=== Requirement ===
All pictures are to be dropped, and the remaining data set down exactly.

=== Supplied data ===

--------

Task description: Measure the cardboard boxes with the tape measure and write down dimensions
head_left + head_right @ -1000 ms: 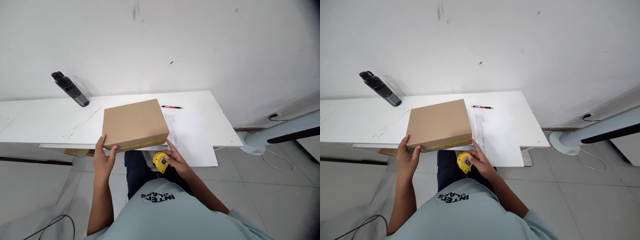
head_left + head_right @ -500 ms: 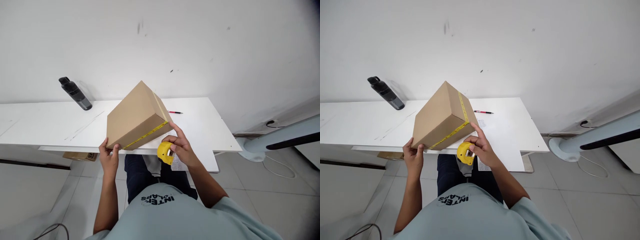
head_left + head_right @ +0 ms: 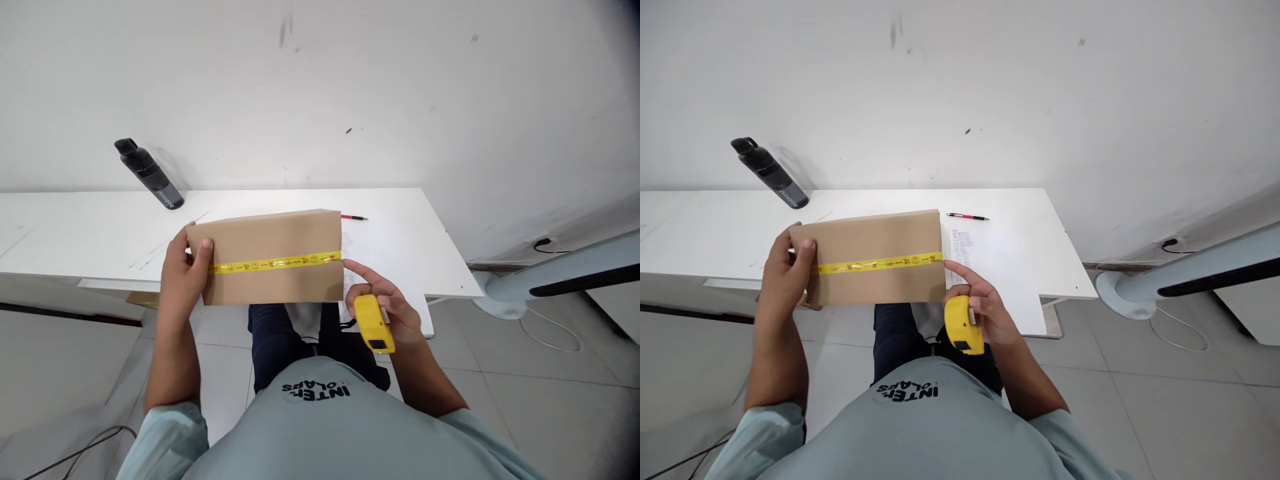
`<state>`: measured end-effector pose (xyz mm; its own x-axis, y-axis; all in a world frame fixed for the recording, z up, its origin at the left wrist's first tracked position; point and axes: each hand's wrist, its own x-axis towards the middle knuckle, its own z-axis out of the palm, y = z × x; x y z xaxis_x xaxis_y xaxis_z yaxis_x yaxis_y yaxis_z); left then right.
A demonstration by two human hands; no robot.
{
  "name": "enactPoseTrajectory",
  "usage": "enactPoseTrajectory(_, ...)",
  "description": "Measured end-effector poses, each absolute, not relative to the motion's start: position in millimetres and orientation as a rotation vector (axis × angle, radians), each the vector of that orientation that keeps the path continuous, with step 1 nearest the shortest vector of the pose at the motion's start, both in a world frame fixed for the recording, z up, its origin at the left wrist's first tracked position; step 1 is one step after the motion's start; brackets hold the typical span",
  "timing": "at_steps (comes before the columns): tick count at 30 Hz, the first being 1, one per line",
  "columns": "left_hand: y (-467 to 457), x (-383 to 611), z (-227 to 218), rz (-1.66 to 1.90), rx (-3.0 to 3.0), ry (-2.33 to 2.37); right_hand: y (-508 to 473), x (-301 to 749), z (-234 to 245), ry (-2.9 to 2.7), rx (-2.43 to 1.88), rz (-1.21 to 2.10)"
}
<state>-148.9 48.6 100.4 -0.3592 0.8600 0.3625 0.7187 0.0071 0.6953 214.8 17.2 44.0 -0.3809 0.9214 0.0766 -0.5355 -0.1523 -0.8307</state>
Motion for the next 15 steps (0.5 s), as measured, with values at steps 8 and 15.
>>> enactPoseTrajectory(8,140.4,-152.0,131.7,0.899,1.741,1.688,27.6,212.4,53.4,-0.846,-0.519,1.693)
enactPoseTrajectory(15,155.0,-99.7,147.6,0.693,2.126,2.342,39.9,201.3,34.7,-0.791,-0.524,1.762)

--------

=== Output of the exercise ===
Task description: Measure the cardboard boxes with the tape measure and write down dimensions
head_left + head_right @ -1000 ms: 
head_left + head_right @ -500 ms: 
head_left + head_right @ +0 ms: 
`<state>`: measured end-effector pose (xyz mm; its own x-axis, y-axis; all in a world frame fixed for the recording, z up, its origin at the left wrist's first tracked position; point and axes: each hand's wrist, its own x-axis towards the middle knuckle, its own z-axis out of the palm, y = z × x; x y z xaxis_x xaxis_y xaxis_z yaxis_x yaxis_y yaxis_z); left then right.
A demonstration by two human hands; no robot.
{
  "name": "enactPoseTrajectory",
  "usage": "enactPoseTrajectory(_, ...)",
  "description": "Measured end-effector poses, each absolute, not relative to the motion's start: position in millimetres and orientation as a rotation vector (axis × angle, radians), each the vector of that orientation that keeps the path continuous, with step 1 nearest the shortest vector of the pose at the motion's start, both in a world frame fixed for the recording, z up, its origin at the left wrist's first tracked position; step 1 is one step after the motion's start; brackets hold the typical span",
  "timing": "at_steps (comes before the columns): tick count at 30 Hz, the first being 1, one per line",
  "columns": "left_hand: y (-467 to 457), x (-383 to 611), z (-227 to 218), rz (-1.66 to 1.90), rx (-3.0 to 3.0), ry (-2.33 to 2.37); right_hand: y (-508 to 473), x (-301 to 749), z (-234 to 245), ry (-2.9 to 2.7), rx (-2.43 to 1.88), rz (-1.21 to 2.10)"
}
<state>-148.9 48.6 100.4 -0.3592 0.8600 0.3625 0.7187 0.0071 0.6953 214.8 17.2 44.0 -0.3809 0.9214 0.0766 -0.5355 -0.1523 -0.8307</state>
Motion for the next 15 steps (0.5 s), as measured, with values at steps 8 and 15.
>>> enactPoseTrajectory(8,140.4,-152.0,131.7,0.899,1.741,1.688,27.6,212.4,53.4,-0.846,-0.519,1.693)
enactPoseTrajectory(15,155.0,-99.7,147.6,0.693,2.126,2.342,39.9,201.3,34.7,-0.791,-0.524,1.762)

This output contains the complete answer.